IEEE Trans Med Imaging. 2023 Jul;42(7):1969-1981. doi: 10.1109/TMI.2022.3221724. Epub 2023 Jun 30.
Currently, data-driven based machine learning is considered one of the best choices in clinical pathology analysis, and its success is subject to the sufficiency of digitized slides, particularly those with deep annotations. Although centralized training on a large data set may be more reliable and more generalized, the slides to the examination are more often than not collected from many distributed medical institutes. This brings its own challenges, and the most important is the assurance of privacy and security of incoming data samples. In the discipline of histopathology image, the universal stain-variation issue adds to the difficulty of an automatic system as different clinical institutions provide distinct stain styles. To address these two important challenges in AI-based histopathology diagnoses, this work proposes a novel conditional Generative Adversarial Network (GAN) with one orchestration generator and multiple distributed discriminators, to cope with multiple-client based stain-style normalization. Implemented within a Federated Learning (FL) paradigm, this framework well preserves data privacy and security. Additionally, the training consistency and stability of the distributed system are further enhanced by a novel temporal self-distillation regularization scheme. Empirically, on large cohorts of histopathology datasets as a benchmark, the proposed model matches the performance of conventional centralized learning very closely. It also outperforms state-of-the-art stain-style transfer methods on the downstream Federated Learning image classification task, with an accuracy increase of over 20.0% in comparison to the baseline classification model.

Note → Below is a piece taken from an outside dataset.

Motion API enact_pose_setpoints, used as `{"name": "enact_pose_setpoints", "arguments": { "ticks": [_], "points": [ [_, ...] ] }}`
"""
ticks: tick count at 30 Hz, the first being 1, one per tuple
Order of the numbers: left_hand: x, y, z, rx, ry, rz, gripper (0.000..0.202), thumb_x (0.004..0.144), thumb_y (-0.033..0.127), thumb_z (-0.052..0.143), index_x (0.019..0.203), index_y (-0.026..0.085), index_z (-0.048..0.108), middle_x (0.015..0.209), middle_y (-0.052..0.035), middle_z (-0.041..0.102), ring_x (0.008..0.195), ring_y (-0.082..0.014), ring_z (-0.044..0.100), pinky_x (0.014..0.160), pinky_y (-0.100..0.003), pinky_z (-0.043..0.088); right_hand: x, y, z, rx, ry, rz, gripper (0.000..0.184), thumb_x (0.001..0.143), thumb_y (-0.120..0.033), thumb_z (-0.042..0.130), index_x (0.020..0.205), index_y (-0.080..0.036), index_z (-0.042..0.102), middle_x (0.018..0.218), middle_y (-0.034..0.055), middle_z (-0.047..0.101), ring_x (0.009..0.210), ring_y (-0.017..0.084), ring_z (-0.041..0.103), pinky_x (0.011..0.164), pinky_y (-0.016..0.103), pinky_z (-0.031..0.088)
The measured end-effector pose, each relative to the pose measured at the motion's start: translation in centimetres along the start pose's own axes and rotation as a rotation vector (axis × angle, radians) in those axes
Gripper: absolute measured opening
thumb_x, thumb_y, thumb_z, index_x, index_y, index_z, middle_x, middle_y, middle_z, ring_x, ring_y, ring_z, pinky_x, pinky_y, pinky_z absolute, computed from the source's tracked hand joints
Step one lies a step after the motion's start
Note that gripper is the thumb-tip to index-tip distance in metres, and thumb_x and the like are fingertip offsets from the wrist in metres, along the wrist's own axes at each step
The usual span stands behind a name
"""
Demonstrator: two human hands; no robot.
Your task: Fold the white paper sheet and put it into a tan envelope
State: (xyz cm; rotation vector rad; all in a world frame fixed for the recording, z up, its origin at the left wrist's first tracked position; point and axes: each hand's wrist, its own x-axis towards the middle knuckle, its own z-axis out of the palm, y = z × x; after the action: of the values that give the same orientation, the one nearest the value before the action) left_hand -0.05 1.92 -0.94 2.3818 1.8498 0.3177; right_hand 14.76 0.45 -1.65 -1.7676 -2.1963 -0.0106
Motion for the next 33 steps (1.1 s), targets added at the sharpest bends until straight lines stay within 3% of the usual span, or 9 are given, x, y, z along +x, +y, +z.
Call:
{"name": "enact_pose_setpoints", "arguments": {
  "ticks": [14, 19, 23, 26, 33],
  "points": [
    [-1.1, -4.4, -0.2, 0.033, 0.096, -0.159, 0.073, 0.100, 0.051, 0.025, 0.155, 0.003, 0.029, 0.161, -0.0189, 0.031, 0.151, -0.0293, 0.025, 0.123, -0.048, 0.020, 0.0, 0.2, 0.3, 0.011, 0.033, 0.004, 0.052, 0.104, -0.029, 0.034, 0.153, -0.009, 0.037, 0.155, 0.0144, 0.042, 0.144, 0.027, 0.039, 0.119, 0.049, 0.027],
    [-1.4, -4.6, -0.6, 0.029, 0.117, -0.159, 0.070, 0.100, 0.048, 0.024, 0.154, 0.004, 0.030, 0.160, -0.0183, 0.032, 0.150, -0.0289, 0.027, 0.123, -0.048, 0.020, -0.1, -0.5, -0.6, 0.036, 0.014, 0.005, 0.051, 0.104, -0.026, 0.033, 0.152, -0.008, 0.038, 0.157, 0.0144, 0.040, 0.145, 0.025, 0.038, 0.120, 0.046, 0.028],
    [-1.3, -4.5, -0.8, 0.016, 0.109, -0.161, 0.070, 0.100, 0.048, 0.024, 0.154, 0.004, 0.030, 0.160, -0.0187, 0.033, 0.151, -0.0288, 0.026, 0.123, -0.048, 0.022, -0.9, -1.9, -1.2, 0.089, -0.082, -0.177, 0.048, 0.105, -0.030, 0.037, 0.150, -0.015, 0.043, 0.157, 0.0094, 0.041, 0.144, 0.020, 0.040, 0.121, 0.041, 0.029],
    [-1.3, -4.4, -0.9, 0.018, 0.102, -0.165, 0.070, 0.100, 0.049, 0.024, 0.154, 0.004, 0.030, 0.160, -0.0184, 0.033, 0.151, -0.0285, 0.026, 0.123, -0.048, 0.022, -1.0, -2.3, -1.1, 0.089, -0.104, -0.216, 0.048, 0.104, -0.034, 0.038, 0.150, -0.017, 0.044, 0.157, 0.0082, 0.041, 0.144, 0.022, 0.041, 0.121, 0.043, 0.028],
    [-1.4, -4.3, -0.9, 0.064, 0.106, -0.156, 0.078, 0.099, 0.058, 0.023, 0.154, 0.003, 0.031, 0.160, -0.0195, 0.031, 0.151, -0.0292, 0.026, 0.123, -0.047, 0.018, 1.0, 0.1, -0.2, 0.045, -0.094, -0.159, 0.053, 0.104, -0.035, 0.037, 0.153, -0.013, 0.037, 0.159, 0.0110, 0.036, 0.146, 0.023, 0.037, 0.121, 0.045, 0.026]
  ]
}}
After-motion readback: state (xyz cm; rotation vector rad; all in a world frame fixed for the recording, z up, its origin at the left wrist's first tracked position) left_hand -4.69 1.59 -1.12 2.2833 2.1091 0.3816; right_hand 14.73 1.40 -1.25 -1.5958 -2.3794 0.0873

目前,基于数据驱动的机器学习被认为是临床病理学分析的最佳选择之一,其成功取决于数字化幻灯片的充足性,特别是那些具有深度注释的幻灯片。虽然在大型数据集上进行集中式训练可能更可靠、更具泛化性,但用于检查的幻灯片通常是从许多分布式医疗机构收集而来的。这带来了自身的挑战,其中最重要的是确保传入数据样本的隐私和安全。在组织病理学图像领域,普遍的染色变化问题增加了自动系统的难度,因为不同的临床机构提供不同的染色风格。为了解决人工智能组织病理学诊断中的这两个重要挑战,本研究提出了一种新颖的条件生成对抗网络(GAN),该网络具有一个协调生成器和多个分布式鉴别器,以应对基于多客户端的染色风格归一化问题。在联邦学习(FL)范式下实现,该框架很好地保护了数据的隐私和安全。此外,通过一种新颖的时间自蒸馏正则化方案,进一步增强了分布式系统的训练一致性和稳定性。在组织病理学数据集的大队列基准上进行的实证研究表明,所提出的模型与传统集中式学习的性能非常接近。它还在下游联邦学习图像分类任务中优于最新的染色风格迁移方法,与基线分类模型相比,准确性提高了 20.0%以上。